« Je la croise souvent… » (2)

Dans le cadre d’un travail de Français avec Mme Raimbaud sur le roman No et Moi de Delphine de Vigan dans lequel  le personnage principal est une adolescente qui fait la connaissance d’une jeune SDF, nous avons écrit un texte sur une personne que nous croisons souvent mais à qui nous ne parlons jamais.

« Je la croise souvent. Elle est là, comme d’habitude, devant la bibliothèque à quelques mètres de moi. La faible lueur des réverbères l’éclaire. Sa couverture, salie et usée par le temps, enveloppe son petit corps frêle. Je vois qu’elle a froid ; elle tremble. Elle a un tic : celui de s’arracher les bouts de peau morte autour des ongles.
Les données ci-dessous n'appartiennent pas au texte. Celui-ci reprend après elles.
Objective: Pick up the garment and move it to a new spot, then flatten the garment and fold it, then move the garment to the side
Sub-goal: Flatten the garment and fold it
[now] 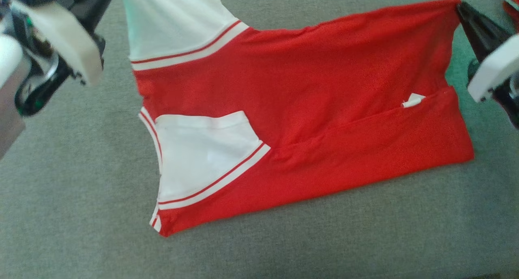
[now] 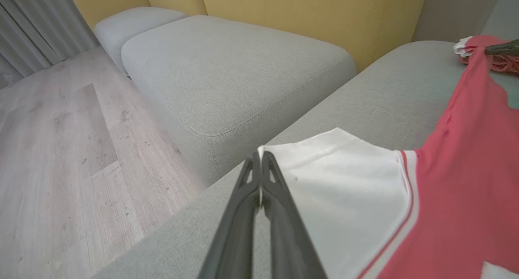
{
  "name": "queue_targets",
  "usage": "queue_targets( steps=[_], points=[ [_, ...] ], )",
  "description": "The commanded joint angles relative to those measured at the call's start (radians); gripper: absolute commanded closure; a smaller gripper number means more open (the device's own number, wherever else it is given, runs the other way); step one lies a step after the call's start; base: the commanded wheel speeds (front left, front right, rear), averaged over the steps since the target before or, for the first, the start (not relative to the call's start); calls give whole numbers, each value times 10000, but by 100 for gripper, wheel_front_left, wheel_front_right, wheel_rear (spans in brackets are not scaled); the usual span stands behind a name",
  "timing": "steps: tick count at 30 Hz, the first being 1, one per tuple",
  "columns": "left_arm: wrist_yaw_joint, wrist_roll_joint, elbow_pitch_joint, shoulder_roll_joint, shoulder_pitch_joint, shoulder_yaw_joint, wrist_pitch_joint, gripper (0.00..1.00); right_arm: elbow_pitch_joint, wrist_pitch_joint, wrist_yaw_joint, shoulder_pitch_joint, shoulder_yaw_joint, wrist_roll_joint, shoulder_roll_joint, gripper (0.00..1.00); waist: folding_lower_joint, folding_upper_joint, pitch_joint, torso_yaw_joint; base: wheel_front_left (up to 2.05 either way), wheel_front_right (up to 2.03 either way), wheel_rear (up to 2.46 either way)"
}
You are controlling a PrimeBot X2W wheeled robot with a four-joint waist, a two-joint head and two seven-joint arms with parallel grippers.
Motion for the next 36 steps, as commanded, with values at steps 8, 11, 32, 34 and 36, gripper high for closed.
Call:
queue_targets(
  steps=[8, 11, 32, 34, 36],
  points=[
    [809, -605, -2131, 1481, 1619, 589, -1155, 100, -766, -911, -9, 1552, -691, -117, -909, 100, 1, 0, -504, 479, 0, 0, 0],
    [1058, -729, -2700, 1707, 2145, 548, -1387, 100, -871, -996, -9, 1897, -886, -246, -990, 100, 1, 0, -599, 572, 0, 0, 0],
    [3697, -736, -6626, 3269, 5605, -377, -2292, 100, -3071, -351, -9, 6425, -4890, -2254, -670, 100, 1, 0, -911, 741, 0, 0, 0],
    [3863, -625, -6708, 3259, 5769, -443, -2374, 100, -3369, -160, -9, 6826, -5330, -2512, -487, 100, 1, 0, -899, 747, 0, 0, 0],
    [3964, -612, -6756, 3194, 5972, -523, -2416, 100, -3689, 33, -9, 7220, -5759, -2788, -311, 100, 1, 0, -912, 749, 0, 0, 0]
  ],
)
C’est l’une des seules choses que je sais de cette femme que je croise pourtant tous les jours en allant au collège. J’ai l’impression de passer à côté de quelque chose. Je sais que deux pas et quelques mots suffiraient mais je n’ose pas. C’est comme s’il y avait une ligne, une limite invisible entre nous que je n’arrive pas à franchir. Elle lève la tête; ses cheveux châtains retombent sur ses épaules. Elle me regarde droit dans les yeux. Les siens sont bleus. J’ai du mal à ne pas détourner mon regard. Je ne comprends pas bien pourquoi mais je pense que je suis gênée, honteuse. J’aimerais comprendre comment elle a fini comme ça. J’essaie de m’imaginer sa vie, une vie où la nourriture ne se jette pas, où prendre une douche est une chance (et non pas une corvée qui nous empêche de nous lever 15 minutes plus tard), où toutes ses affaires sont contenues dans un ou deux sacs. Une vie où l’on est presque toujours seul, entouré et ignoré de centaines de personnes que l’on croise tous les jours et qui se plaignent d’avoir trop de travail, trop de responsabilités, trop de « trucs à faire », trop de toutes ces choses que l’on voudrait tant avoir.

Je crois que j’ai maintenant compris la raison pour laquelle je suis mal à l’aise quand je croise son regard. Finalement, elle me sourit. Son sourire est réconfortant. Je lui souris en retour en lui disant « bonjour ». Elle hoche gentiment la tête et je poursuis mon chemin, comme tous les matins. Qui sait, j’arriverais peut-être à lui parler demain ».